## DESCRIPTION OF THE TASK
Go through the listing that follows and report the number of lines with the string "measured" in them, nothing more.

## INPUT DATA
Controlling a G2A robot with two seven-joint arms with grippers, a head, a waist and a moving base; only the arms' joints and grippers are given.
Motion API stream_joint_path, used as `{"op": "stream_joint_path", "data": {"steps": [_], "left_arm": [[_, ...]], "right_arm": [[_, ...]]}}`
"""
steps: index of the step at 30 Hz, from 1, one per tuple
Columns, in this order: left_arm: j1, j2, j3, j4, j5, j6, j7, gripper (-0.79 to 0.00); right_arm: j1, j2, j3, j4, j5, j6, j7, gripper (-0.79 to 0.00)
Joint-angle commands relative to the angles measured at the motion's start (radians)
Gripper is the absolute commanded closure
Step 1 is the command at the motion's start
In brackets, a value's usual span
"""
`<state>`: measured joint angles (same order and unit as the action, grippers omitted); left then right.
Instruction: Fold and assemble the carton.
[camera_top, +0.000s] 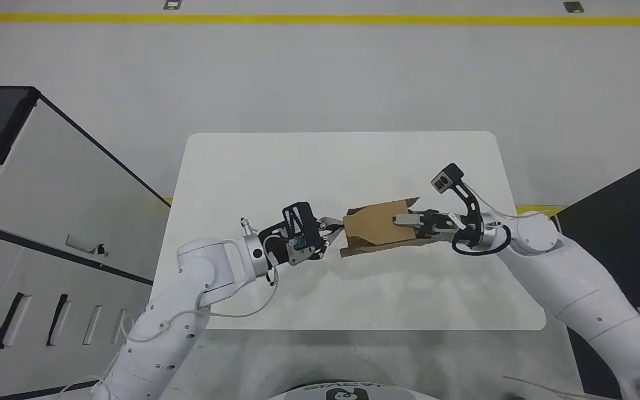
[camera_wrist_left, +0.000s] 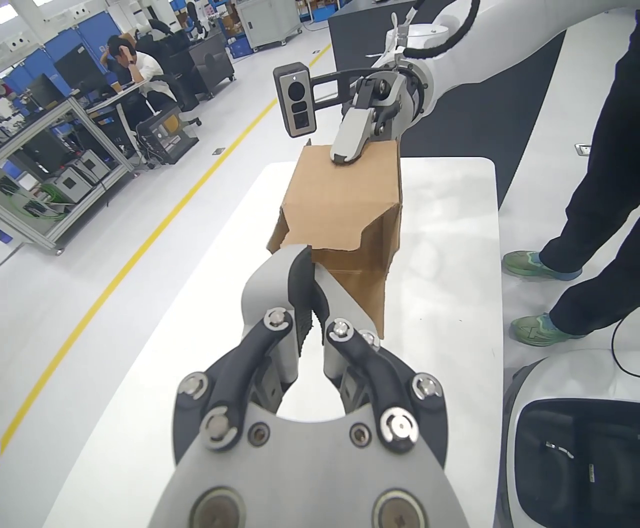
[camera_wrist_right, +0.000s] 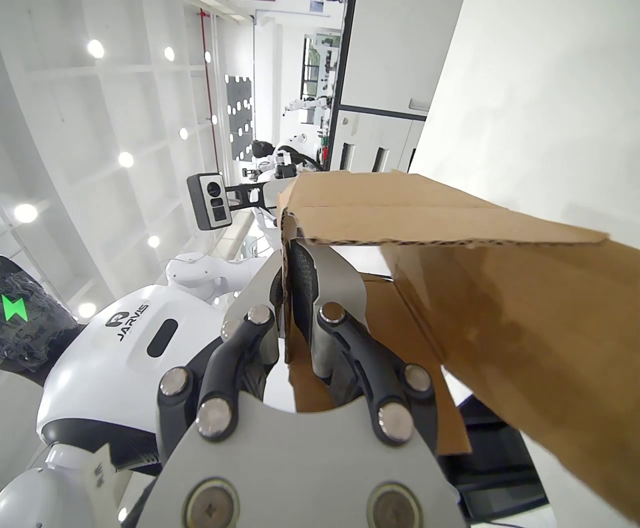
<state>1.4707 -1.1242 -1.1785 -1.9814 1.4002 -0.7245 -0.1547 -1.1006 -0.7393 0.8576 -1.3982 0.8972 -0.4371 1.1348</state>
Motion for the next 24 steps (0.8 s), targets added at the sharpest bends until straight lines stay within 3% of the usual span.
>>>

## ANSWER
2